# Big Problem Apple ID



## emee (13 Décembre 2011)

Bonsoir à tous !

Gros problème ce soir en voulant télécharger une app, on me demande comme d'habitude mon mot de passe ID, que je rentre. Sauf que la, Apple me dit mot de passe incorrect réessayer ou annuler. Apres avoir réessayé 1000000 fois, ou presque j'appuie sur mot de passe oublié, j'arrive sur iforgot rempli mon mail et la apple me dit qu'un mail a été envoyé. je ne reçoit rien ! 

Je ne sais plus quoi faire !! 

help


----------



## Gwen (14 Décembre 2011)

Les mails peuvent mettre un petit moment à arriver, mais le pire étant qu'ils sont très souvent considérés comme du SPAM donc tu ne le recevras jamais en fonction de ton fournisseur d'accès 

Si tu n'y arrives toujours le mieux est de contacter le SAV Apple.


----------



## aragorn83 (16 Décembre 2011)

bonjour, jai le meme problème !

mon mot de passe ne passe pas sur l'app store ni depuis mon mac ni depuis mon iphone.


----------



## nifex (16 Décembre 2011)

pareil depuis ce matin je ne peux plus me connecter à itunes pour mettre à jour mes applications pour mon iphone et ipad...

Je suis pourtant sur d'entrer correctement mon email et mon mot de passe.

Lorsque je clique sur mot de passe oublié, il m'ouvre une page internet mais elle ne charge jamais...

je suppose qu'ils ont un problème avec leur serveur et qu'il faut attendre pour que tout revienne à la normal...

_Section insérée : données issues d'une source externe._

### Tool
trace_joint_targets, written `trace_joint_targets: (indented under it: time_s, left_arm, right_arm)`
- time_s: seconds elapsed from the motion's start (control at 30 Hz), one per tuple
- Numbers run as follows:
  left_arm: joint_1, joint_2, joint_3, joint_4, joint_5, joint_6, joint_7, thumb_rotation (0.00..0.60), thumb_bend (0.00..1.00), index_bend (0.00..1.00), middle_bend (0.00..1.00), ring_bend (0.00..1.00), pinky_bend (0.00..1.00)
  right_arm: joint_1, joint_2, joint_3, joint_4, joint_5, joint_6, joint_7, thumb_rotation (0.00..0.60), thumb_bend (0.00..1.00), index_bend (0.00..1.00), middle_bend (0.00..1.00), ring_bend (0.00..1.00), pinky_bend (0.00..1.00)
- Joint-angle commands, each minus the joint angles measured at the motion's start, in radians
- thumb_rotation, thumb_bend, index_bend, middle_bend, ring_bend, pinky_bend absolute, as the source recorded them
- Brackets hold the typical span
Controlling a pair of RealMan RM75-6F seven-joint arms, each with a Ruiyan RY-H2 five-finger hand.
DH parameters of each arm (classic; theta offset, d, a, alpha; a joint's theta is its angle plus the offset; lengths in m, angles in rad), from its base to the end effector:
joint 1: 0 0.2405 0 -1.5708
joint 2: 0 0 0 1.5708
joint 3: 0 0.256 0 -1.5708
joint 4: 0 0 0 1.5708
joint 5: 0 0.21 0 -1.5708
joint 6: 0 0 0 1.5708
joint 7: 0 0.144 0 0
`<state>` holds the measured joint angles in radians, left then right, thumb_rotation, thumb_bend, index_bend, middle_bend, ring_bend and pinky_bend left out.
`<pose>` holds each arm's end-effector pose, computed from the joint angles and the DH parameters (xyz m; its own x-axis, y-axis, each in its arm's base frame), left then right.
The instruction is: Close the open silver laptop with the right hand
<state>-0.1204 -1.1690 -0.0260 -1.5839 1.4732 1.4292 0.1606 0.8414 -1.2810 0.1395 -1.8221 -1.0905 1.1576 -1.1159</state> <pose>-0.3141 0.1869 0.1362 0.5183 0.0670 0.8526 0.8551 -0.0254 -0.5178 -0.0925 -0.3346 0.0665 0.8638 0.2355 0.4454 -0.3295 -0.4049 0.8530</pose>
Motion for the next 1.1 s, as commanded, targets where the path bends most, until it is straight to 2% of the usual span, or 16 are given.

Peut être subisse t'il une attaque ????

D'autres ont se problème ?

P.S. : Enfaite pour être précise, il y a 1h j'ai pu me connecter avec mon iphone pour mettre a jour directement les apps, mais j'ai du accepter les nouvelles conditions d'apple. Et une heure après je ne peux plus me connecter avec mon Mac depuis itunes...

P.S. 2 : Même problème pour l'App Store pour Mac...


----------



## Nikopsycho (16 Décembre 2011)

idem, un problem de chez eux. J'ai essayer de me connecté d'abord sur itunes = impossible, ensuite icloud pareil, ensuite iphone pareil, et après sur le site Apple directement et là ça me dit pas que je me suis trompé mais : internal error occured.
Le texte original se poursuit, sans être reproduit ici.